*Work to be completed:* Print the data below again in full, exactly as it stands, with no images.
-------- Source data
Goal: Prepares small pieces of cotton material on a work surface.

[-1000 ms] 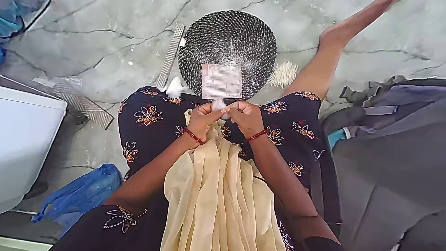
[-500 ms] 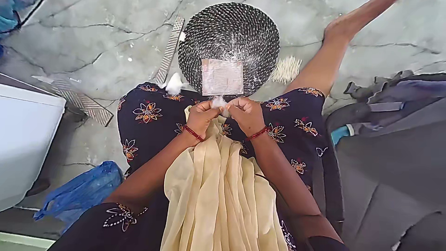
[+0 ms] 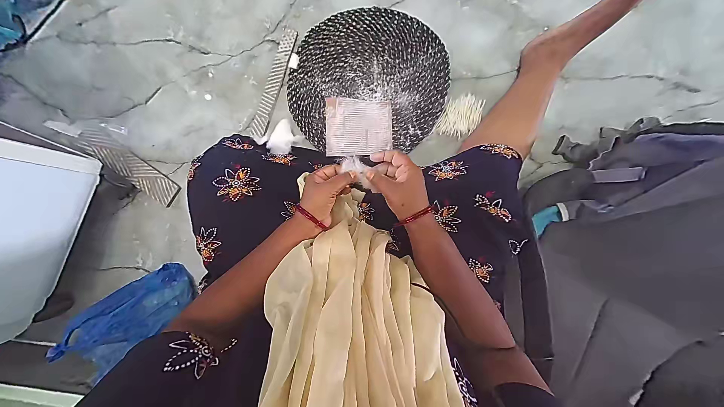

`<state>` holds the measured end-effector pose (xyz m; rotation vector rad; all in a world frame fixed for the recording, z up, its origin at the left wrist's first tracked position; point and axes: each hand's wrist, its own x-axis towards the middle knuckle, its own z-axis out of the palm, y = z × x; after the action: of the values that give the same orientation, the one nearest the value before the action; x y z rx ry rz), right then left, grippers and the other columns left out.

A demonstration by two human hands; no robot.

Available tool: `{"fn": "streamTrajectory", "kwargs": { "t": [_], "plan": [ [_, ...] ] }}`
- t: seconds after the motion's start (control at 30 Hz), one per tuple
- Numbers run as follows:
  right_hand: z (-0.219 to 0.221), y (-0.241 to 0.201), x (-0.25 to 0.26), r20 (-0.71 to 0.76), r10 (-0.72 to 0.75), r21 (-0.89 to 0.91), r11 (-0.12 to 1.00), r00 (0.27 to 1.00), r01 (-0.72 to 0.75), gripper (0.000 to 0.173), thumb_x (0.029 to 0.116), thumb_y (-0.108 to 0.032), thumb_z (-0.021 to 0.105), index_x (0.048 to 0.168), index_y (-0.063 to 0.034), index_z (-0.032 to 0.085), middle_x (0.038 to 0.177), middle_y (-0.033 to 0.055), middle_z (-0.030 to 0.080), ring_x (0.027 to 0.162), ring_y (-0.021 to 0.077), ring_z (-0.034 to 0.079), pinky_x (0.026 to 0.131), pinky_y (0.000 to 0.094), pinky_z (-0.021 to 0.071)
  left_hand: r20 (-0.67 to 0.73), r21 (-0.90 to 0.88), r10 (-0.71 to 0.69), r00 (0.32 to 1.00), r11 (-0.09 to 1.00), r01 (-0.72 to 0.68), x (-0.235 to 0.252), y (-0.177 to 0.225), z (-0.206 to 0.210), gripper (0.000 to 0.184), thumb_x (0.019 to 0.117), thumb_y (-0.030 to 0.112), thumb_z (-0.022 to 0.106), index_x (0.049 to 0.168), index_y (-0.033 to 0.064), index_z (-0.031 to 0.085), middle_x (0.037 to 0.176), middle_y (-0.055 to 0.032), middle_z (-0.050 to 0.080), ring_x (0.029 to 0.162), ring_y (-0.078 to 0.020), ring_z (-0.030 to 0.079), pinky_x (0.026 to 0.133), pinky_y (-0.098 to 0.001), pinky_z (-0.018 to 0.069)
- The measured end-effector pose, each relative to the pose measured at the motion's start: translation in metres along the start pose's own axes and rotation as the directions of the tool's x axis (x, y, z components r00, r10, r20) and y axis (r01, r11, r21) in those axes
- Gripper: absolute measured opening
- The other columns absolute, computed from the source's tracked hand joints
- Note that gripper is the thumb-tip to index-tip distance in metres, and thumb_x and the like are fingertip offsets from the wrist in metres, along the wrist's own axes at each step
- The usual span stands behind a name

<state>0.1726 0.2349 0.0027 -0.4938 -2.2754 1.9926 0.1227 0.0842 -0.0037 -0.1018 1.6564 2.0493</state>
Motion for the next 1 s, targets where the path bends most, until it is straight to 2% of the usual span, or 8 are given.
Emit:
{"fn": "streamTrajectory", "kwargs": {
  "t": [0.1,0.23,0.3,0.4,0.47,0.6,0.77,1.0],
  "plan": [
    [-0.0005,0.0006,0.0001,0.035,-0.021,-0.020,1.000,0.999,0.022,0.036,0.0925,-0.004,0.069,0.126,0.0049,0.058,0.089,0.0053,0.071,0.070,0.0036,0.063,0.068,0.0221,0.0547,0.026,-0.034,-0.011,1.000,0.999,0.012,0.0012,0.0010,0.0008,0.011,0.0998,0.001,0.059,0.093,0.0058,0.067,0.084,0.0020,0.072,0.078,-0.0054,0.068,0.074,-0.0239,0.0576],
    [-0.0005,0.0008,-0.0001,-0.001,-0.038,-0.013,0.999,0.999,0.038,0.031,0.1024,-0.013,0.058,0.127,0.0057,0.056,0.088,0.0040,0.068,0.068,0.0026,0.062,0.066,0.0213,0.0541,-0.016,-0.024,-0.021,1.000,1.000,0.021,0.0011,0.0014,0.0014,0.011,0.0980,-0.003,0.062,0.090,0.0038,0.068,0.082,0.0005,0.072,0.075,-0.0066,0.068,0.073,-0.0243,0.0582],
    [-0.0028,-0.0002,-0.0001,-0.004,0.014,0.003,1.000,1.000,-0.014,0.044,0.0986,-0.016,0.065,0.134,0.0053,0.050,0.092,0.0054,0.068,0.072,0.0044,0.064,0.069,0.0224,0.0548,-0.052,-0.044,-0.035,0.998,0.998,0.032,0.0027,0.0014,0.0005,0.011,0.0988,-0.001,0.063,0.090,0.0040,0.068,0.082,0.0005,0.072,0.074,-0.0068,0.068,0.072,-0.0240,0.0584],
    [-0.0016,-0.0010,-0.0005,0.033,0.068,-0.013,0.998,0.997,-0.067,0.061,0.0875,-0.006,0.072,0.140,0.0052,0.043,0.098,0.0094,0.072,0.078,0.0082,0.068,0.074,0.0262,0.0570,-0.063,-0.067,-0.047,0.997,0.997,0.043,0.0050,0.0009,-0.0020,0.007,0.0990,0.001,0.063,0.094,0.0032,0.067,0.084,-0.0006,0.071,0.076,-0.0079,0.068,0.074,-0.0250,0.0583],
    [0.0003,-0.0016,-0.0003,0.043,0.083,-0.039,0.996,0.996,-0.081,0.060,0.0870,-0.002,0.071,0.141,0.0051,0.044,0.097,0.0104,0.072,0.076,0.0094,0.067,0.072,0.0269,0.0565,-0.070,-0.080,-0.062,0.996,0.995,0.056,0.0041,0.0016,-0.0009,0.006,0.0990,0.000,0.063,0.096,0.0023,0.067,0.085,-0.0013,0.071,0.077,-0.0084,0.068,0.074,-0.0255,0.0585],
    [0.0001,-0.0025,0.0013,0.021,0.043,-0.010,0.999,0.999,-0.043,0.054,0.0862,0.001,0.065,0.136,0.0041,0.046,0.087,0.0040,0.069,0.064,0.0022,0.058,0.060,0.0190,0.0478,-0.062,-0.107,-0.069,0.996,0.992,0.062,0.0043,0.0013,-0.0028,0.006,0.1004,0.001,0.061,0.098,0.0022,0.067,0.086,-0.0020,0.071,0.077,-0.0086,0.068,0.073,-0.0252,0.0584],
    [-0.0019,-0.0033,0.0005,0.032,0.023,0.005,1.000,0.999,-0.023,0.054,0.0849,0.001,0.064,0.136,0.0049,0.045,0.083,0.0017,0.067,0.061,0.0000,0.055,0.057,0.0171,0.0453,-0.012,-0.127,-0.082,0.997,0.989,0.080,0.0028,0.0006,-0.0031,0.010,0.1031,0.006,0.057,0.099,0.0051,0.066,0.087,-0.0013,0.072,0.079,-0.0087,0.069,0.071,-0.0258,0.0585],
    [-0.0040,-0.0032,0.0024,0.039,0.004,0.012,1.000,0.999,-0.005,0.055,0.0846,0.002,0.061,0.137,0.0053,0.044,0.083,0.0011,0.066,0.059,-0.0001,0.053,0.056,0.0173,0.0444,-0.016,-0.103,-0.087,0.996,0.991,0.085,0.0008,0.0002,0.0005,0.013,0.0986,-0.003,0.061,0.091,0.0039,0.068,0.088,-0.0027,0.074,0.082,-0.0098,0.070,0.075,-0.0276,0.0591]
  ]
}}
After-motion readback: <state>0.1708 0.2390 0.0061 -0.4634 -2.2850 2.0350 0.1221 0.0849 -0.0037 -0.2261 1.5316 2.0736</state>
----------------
*Written reply:*
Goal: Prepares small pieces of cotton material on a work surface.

[-1000 ms] 
[-500 ms] 
[+0 ms] 

`<state>` holds the measured end-effector pose (xyz m; rotation vector rad; all in a world frame fixed for the recording, z up, its origin at the left wrist's first tracked position; point and axes: each hand's wrist, its own x-axis towards the middle knuckle, its own z-axis out of the palm, y = z × x; after the action: of the values that give the same orientation, the one nearest the value before the action; x y z rx ry rz), right then left, grippers and the other columns left out.

A demonstration by two human hands; no robot.

Available tool: `{"fn": "streamTrajectory", "kwargs": { "t": [_], "plan": [ [_, ...] ] }}`
- t: seconds after the motion's start (control at 30 Hz), one per tuple
- Numbers run as follows:
  right_hand: z (-0.219 to 0.221), y (-0.241 to 0.201), x (-0.25 to 0.26), r20 (-0.71 to 0.76), r10 (-0.72 to 0.75), r21 (-0.89 to 0.91), r11 (-0.12 to 1.00), r00 (0.27 to 1.00), r01 (-0.72 to 0.75), gripper (0.000 to 0.173), thumb_x (0.029 to 0.116), thumb_y (-0.108 to 0.032), thumb_z (-0.021 to 0.105), index_x (0.048 to 0.168), index_y (-0.063 to 0.034), index_z (-0.032 to 0.085), middle_x (0.038 to 0.177), middle_y (-0.033 to 0.055), middle_z (-0.030 to 0.080), ring_x (0.027 to 0.162), ring_y (-0.021 to 0.077), ring_z (-0.034 to 0.079), pinky_x (0.026 to 0.131), pinky_y (0.000 to 0.094), pinky_z (-0.021 to 0.071)
  left_hand: r20 (-0.67 to 0.73), r21 (-0.90 to 0.88), r10 (-0.71 to 0.69), r00 (0.32 to 1.00), r11 (-0.09 to 1.00), r01 (-0.72 to 0.68), x (-0.235 to 0.252), y (-0.177 to 0.225), z (-0.206 to 0.210), gripper (0.000 to 0.184), thumb_x (0.019 to 0.117), thumb_y (-0.030 to 0.112), thumb_z (-0.022 to 0.106), index_x (0.049 to 0.168), index_y (-0.033 to 0.064), index_z (-0.031 to 0.085), middle_x (0.037 to 0.176), middle_y (-0.055 to 0.032), middle_z (-0.050 to 0.080), ring_x (0.029 to 0.162), ring_y (-0.078 to 0.020), ring_z (-0.030 to 0.079), pinky_x (0.026 to 0.133), pinky_y (-0.098 to 0.001), pinky_z (-0.018 to 0.069)
- The measured end-effector pose, each relative to the pose measured at the motion's start: translation in metres along the start pose's own axes and rotation as the directions of the tool's x axis (x, y, z components r00, r10, r20) and y axis (r01, r11, r21) in those axes
- Gripper: absolute measured opening
- The other columns absolute, computed from the source's tracked hand joints
- Note that gripper is the thumb-tip to index-tip distance in metres, and thumb_x and the like are fingertip offsets from the wrist in metres, along the wrist's own axes at each step
- The usual span stands behind a name

<state>0.1726 0.2349 0.0027 -0.4938 -2.2754 1.9926 0.1227 0.0842 -0.0037 -0.1018 1.6564 2.0493</state>
Motion for the next 1 s, targets where the path bends most, until it is straight to 2% of the usual span, or 8 are given.
Emit:
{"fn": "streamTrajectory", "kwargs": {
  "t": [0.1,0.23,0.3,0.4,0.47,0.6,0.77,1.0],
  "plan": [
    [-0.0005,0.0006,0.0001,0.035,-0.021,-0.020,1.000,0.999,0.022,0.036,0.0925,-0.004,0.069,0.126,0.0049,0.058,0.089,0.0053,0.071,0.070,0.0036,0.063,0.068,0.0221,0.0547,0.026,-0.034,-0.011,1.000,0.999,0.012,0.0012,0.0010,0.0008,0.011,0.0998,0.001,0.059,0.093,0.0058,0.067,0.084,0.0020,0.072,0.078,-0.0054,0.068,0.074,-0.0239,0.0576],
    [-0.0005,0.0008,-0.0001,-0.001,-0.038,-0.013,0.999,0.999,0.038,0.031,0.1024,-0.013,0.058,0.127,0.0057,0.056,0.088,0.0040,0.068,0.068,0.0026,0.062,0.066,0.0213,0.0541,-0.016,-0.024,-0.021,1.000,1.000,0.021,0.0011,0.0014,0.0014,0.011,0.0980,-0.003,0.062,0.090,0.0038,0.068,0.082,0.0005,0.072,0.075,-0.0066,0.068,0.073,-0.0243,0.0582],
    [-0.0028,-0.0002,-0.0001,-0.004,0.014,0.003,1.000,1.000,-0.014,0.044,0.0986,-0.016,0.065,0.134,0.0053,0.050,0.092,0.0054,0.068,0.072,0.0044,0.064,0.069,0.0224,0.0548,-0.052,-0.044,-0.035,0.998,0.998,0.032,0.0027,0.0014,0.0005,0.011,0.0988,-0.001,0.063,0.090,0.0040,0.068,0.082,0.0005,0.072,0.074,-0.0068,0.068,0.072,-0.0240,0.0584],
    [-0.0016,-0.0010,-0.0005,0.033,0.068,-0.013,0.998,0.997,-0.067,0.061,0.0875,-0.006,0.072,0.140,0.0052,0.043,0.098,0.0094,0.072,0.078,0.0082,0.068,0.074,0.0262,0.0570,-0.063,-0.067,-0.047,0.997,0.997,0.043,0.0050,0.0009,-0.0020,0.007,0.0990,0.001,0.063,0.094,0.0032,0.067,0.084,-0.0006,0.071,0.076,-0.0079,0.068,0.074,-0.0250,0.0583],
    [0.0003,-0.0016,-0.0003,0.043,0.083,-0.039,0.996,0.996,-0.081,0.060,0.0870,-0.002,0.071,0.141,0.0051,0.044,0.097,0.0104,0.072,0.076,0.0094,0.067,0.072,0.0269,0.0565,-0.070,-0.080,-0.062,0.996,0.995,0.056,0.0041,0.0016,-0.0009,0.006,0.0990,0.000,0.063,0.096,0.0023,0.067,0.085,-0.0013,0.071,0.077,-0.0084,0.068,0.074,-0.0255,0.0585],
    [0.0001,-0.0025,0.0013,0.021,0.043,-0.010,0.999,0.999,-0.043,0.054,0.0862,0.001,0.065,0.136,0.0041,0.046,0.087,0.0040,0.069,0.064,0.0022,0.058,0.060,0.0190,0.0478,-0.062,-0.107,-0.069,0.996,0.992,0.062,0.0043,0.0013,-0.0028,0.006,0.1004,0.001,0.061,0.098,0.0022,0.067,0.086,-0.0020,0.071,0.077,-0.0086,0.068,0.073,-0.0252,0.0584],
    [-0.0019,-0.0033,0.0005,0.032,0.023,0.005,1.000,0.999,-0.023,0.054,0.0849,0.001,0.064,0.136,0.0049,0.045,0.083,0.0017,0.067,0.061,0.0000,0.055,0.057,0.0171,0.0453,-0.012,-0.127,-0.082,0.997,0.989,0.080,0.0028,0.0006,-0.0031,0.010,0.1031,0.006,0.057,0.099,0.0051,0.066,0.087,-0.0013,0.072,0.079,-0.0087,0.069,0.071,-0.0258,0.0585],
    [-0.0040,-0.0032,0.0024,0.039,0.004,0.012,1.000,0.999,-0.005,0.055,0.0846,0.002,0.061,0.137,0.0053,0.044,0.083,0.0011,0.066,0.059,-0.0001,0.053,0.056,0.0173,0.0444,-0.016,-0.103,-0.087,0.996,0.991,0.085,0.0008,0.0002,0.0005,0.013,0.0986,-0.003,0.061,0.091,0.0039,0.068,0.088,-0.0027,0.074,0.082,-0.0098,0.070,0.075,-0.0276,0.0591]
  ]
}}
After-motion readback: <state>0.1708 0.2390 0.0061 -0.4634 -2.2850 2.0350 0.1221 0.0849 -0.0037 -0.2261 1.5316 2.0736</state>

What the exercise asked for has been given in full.